それにしても、なぜアメリカと日本で明暗が分かれるような結果になってしまっているのでしょうか。

ショッキングな話になりますが、多くの「日本の家」は不動産ではないという事実を知っておかねばなりません。

「家=不動産」と漠然と思われているかもしれませんが、「日本の家」と「アメリカの家」で決定的に異なる要素があるのです。

それは「家の寿命」です。アメリカでは「70年以上」と言われているのに対して、日本では長くても「40年程度」と言われています。残念ながら、日本の家はアメリカの家と比べても寿命が半分程度しかありません。

別の言い方をすると、寿命が10〜20年の「冷蔵庫」や「エアコン」のイメージに近い「耐久消費財」になるでしょう。

「持ち家・賃貸論争」における持ち家が耐久消費財だったとすれば、賃貸に軍配が挙がるのは確実です。

ここまでの内容では、家を購入することにデメリットしか感じられなくなっているかもしれません。しかし、メリットを得る方法はもちろん存在します。

◆「不動産の家」を手に入れるには

持ち家でメリットを得るためには、「耐久消費税の家」ではなく「不動産の家」を購入しなければなりません。

さて、「不動産の家」とは、どういったものなのでしょうか?

ポイントは2つあります。

1つ目は、「長期優良住宅レベルの家」を建てることです。

長期居優良住宅の基準は、数世帯にわたり住宅の構造躯体が使用できること。また、通常想定される維持管理条件下で、構造躯体の使用継続が少なくとも100年程度となる措置を取ることなどが挙げられます。

2つ目は、「不動産価値の下がらない場所」を選定することです。

借り手や買い手がつきやすく市街地であれば、不動産としての価値が保てますから、それなりの金額での売却が可能になります。

では、郊外の場合はどうなるのでしょうか?

一つ朗報があります。

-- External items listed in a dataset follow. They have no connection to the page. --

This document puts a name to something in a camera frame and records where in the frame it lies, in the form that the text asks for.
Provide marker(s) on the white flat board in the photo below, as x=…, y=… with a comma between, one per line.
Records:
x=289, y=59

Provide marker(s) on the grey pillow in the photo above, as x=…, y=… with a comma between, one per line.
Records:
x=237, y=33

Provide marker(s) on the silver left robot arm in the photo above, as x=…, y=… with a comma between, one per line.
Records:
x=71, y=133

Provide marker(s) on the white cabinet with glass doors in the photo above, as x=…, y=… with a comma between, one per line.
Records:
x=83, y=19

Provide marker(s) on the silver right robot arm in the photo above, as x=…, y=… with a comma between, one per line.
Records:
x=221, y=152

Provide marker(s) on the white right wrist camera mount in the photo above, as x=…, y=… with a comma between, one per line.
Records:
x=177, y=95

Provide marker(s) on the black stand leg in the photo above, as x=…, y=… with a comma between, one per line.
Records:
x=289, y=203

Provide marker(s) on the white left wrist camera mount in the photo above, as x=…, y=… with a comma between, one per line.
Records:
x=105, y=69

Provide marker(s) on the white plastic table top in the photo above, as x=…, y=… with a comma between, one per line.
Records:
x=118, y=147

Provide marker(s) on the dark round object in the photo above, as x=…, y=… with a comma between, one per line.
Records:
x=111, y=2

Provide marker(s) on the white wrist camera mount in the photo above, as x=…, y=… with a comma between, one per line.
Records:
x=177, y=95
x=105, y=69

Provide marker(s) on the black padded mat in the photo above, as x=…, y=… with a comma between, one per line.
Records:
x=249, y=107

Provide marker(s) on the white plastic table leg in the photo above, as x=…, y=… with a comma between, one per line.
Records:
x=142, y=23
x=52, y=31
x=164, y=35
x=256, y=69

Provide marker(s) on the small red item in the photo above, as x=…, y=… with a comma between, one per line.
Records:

それは、インバウンド需要です。

地方であっても、簡易宿所や民泊などで家を貸し出せる時代になってきました。抵抗がなければの話ですが、仮に毎月10万円の住宅ローンを払っている家でも、場所によっては1泊2万円で月のうち5日貸し出せば元が取れます。

このように考え方次第では、持ち家派もデメリットばかりではないように思えてくるはずです。

◆「住宅ローンのほうがマシ」だから家を買っても…

「持ち家が得か?」「賃貸が得か?」の議論する際、「持ち家が不動産であればどうか?」という視点は不可欠です。

「どちらが得か?」という意識を優先しすぎると、住まい選びで失敗する可能性が高いです。

日本人が家を買う動機として1番多いのが、「家賃を払うくらいだったら住宅ローンのほうがマシ」というもの。

この動機がもとで家を手に入れたとしても、結局「毎月にローンの支払いでストレスがたまる家」にしかなりません。他の先進国の人からすると、消極的で守りに入った考えにしか見えないでしょうね。

◆「持ち家・賃貸論争」の最終的な結論は…

住まいへの投資は、望み通りのライフスタイルを手に入れるためにあります。

あなたの望むライフスタイルは何でしょうか?

例えば、東京都心で生活することをイメージしてみましょう。土地代も高く、なかなか家を購入できないエリアで暮らす場合は、賃貸という選択肢になりそうです。

それに対して地方都市の場合はどうでしょうか?

賃貸や、インバウンド需要が見込まれる場所に、「不動産としての持ち家」を主有しておけば、将来にわたってお金が入ってくる資産にも十分なり得ます。

私が出した「持ち家・賃貸論争」の最終的な結論は、各々の望むライフスタイルで持ち家が賃貸か選択肢が変わるということです。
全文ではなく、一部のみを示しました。